"I am a baker, not a mathematician," Clara sighed, wiping flour from her hands onto her apron as she stared at the pile of time sheets.
That’s when her accountant, Herr Schmidt, finally put his foot down. "Clara," he said over the phone, "I love your cinnamon rolls, but I hate your handwritten lists. You are getting Lexoffice." lexoffice lohnbuchhaltung
Her method was a ritual of dread: Excel spreadsheets with yellowed cells, a calculator that kept losing its batteries, and the constant fear that she had calculated the church tax for the wrong Bundesland. Last month, she accidentally forgot to deduct the solidarity surcharge for one employee and over-deducted for another. The result was a tearful call from her student assistant, Luca, and a passive-aggressive email from the tax consultant. "I am a baker, not a mathematician," Clara
She typed in Luca’s name. The software asked simple questions: "Student? Yes/No." "Minijob? Yes/No." "Steuerklasse?" She clicked through the menus.
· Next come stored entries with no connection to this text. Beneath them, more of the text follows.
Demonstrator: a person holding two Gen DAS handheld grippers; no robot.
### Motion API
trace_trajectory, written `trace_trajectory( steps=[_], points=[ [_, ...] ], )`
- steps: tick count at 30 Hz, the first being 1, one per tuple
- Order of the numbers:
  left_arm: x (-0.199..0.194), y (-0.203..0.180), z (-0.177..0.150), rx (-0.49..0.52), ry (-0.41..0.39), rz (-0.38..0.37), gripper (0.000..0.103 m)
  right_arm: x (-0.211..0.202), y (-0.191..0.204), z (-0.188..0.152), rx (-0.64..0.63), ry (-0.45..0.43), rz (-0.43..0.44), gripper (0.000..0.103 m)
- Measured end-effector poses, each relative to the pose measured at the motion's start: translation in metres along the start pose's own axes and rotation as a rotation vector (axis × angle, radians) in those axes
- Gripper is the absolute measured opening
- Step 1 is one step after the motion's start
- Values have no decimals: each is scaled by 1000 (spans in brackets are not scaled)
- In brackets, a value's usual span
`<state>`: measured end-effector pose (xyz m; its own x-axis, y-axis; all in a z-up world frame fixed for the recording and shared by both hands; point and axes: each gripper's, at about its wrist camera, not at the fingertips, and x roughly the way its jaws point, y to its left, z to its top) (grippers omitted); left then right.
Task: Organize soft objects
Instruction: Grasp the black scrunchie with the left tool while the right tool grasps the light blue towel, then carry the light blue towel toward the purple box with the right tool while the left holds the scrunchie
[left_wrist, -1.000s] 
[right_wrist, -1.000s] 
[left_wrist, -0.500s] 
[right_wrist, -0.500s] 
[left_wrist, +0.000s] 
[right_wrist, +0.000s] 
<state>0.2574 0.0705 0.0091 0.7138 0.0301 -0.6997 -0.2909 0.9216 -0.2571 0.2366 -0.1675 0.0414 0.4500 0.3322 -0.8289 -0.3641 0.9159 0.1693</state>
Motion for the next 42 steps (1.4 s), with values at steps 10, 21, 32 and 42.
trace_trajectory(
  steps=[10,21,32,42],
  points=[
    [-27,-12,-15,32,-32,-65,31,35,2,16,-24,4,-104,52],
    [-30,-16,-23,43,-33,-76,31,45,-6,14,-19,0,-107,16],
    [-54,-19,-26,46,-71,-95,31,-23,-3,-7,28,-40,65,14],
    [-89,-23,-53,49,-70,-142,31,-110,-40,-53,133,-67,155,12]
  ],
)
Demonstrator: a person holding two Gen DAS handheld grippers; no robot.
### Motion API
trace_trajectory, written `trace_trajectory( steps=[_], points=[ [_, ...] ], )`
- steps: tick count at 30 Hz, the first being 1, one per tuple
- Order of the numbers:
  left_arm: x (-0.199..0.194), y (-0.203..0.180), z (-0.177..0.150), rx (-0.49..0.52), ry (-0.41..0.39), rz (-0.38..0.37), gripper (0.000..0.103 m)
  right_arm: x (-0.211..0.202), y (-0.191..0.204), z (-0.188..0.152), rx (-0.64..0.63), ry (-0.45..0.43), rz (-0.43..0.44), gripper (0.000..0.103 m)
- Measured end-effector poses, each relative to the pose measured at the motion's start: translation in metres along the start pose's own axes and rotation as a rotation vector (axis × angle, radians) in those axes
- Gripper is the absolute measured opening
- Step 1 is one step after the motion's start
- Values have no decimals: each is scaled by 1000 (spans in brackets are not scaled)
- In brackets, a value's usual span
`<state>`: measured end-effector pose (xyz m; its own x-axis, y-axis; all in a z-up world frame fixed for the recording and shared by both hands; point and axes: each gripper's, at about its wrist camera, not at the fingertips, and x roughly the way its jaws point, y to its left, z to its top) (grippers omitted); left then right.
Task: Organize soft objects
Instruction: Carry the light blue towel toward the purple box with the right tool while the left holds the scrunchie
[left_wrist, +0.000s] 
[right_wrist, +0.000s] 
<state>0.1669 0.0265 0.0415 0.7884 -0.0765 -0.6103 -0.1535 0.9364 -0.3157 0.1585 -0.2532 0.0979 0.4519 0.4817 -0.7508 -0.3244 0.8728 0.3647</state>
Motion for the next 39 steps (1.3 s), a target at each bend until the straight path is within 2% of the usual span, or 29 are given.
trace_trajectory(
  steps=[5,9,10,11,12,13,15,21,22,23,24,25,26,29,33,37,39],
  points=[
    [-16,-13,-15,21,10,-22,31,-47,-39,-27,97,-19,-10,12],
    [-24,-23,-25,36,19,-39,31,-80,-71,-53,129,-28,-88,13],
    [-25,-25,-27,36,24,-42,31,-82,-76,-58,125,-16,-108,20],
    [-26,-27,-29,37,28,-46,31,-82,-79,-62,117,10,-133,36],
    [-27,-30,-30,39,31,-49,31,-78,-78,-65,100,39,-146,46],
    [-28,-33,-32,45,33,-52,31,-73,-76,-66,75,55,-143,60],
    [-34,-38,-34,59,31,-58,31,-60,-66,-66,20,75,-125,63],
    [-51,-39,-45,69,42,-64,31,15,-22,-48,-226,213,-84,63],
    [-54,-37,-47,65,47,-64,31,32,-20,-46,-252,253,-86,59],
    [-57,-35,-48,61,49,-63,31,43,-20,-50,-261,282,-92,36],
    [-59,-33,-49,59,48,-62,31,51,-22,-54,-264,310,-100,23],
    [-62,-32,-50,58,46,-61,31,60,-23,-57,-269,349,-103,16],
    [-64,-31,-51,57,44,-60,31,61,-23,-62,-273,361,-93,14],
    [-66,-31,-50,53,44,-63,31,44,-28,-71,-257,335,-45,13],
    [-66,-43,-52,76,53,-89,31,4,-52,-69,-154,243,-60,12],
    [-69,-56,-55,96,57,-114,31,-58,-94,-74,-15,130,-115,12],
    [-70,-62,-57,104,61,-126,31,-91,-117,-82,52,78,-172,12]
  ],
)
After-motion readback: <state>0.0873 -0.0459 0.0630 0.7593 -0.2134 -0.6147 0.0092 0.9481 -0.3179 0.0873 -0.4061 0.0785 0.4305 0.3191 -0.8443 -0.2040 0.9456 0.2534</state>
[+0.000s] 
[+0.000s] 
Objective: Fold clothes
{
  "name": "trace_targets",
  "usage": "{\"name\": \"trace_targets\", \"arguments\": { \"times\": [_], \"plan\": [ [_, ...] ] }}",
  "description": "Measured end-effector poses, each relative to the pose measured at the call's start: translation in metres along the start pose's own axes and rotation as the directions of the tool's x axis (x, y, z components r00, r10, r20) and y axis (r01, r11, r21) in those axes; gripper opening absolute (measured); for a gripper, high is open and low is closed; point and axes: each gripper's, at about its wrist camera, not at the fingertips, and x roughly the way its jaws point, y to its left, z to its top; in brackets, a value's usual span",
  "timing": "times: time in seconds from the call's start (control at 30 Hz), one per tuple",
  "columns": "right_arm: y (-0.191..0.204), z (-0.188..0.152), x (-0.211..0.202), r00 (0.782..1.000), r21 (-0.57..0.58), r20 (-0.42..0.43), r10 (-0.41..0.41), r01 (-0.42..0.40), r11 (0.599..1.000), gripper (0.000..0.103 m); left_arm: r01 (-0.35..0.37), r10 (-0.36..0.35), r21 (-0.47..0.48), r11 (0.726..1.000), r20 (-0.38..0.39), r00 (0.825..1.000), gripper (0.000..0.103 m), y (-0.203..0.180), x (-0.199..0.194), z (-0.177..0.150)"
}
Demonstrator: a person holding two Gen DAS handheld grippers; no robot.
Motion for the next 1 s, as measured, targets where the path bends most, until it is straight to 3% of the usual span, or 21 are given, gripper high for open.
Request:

It felt like setting up a profile on a streaming service, not doing tax law. You are getting Lexoffice
But the moment she fell in love was when the pop-up appeared:
Clara entered the hours: Luca (45 hours), Marie (38), Jonas (20). Lexoffice did the heavy lifting. It calculated the gross, the net, the contributions to health insurance (AOK), the pension insurance (DRV), and the long-term care insurance. It even asked Clara if she wanted to add the Vermögenswirksame Leistungen for one employee.